- **Your instructions**: Transcribe the material verbatim, starting at its first line and stopping once the line containing "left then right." has been given; no picture should appear.

*** Opening Data segment ***

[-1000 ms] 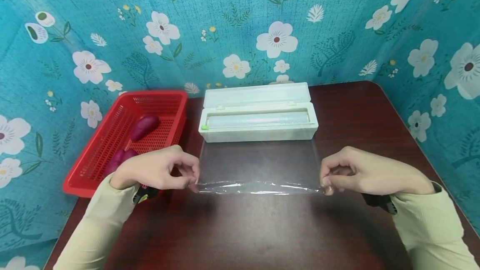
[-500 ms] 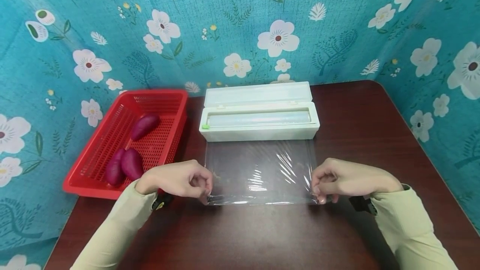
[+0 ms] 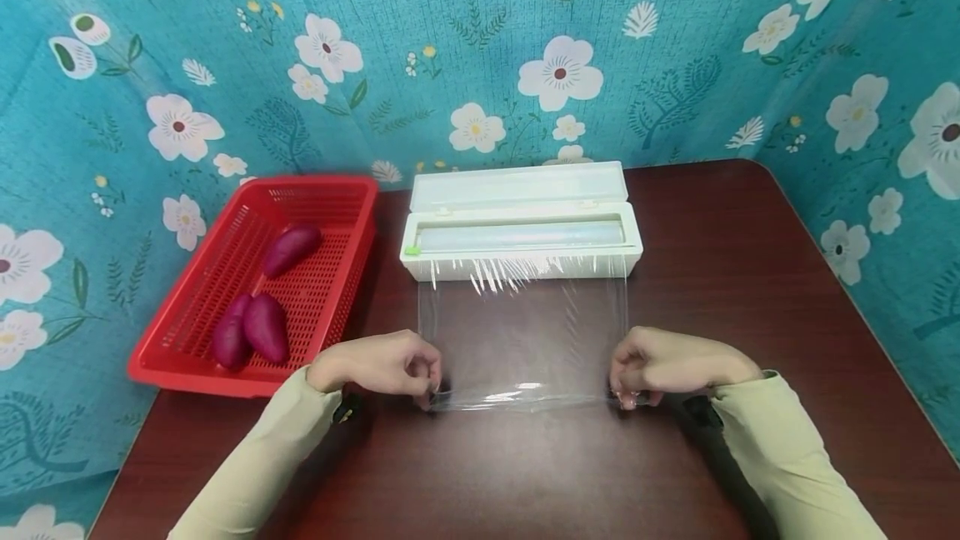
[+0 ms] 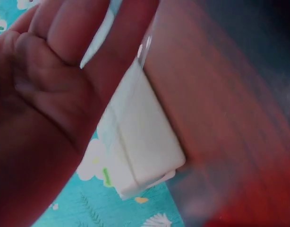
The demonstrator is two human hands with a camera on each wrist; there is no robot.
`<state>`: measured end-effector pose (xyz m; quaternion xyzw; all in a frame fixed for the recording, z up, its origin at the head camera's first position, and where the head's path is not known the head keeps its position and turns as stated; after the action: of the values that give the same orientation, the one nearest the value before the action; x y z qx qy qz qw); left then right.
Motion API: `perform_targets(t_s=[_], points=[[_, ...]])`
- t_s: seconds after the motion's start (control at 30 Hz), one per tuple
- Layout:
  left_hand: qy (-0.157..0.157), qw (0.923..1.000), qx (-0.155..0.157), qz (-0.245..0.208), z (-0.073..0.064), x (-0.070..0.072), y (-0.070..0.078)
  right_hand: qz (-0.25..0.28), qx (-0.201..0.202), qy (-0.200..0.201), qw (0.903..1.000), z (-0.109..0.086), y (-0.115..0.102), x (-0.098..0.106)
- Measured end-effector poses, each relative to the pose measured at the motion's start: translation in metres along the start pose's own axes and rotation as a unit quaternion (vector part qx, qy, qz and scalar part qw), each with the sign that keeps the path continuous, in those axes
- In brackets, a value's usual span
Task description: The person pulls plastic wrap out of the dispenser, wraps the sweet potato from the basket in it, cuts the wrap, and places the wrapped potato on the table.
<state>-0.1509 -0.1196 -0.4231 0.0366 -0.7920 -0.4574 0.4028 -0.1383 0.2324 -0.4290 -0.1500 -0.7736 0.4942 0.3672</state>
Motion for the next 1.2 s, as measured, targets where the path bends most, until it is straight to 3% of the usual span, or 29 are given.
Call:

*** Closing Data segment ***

- **Response to the task**:
[-1000 ms] 
[-500 ms] 
[+0 ms] 
[+0 ms] 
The demonstrator is two human hands with a camera on each wrist; there is no robot.
`<state>`: measured end-effector pose (xyz m; quaternion xyzw; all in a frame fixed for the recording, z up, its origin at the head camera's first position, and where the head's path is not known the head keeps its position and turns as stated; after the action: of the values that give the same orientation, the one nearest the value before the action; x y z qx qy qz qw); left then right.

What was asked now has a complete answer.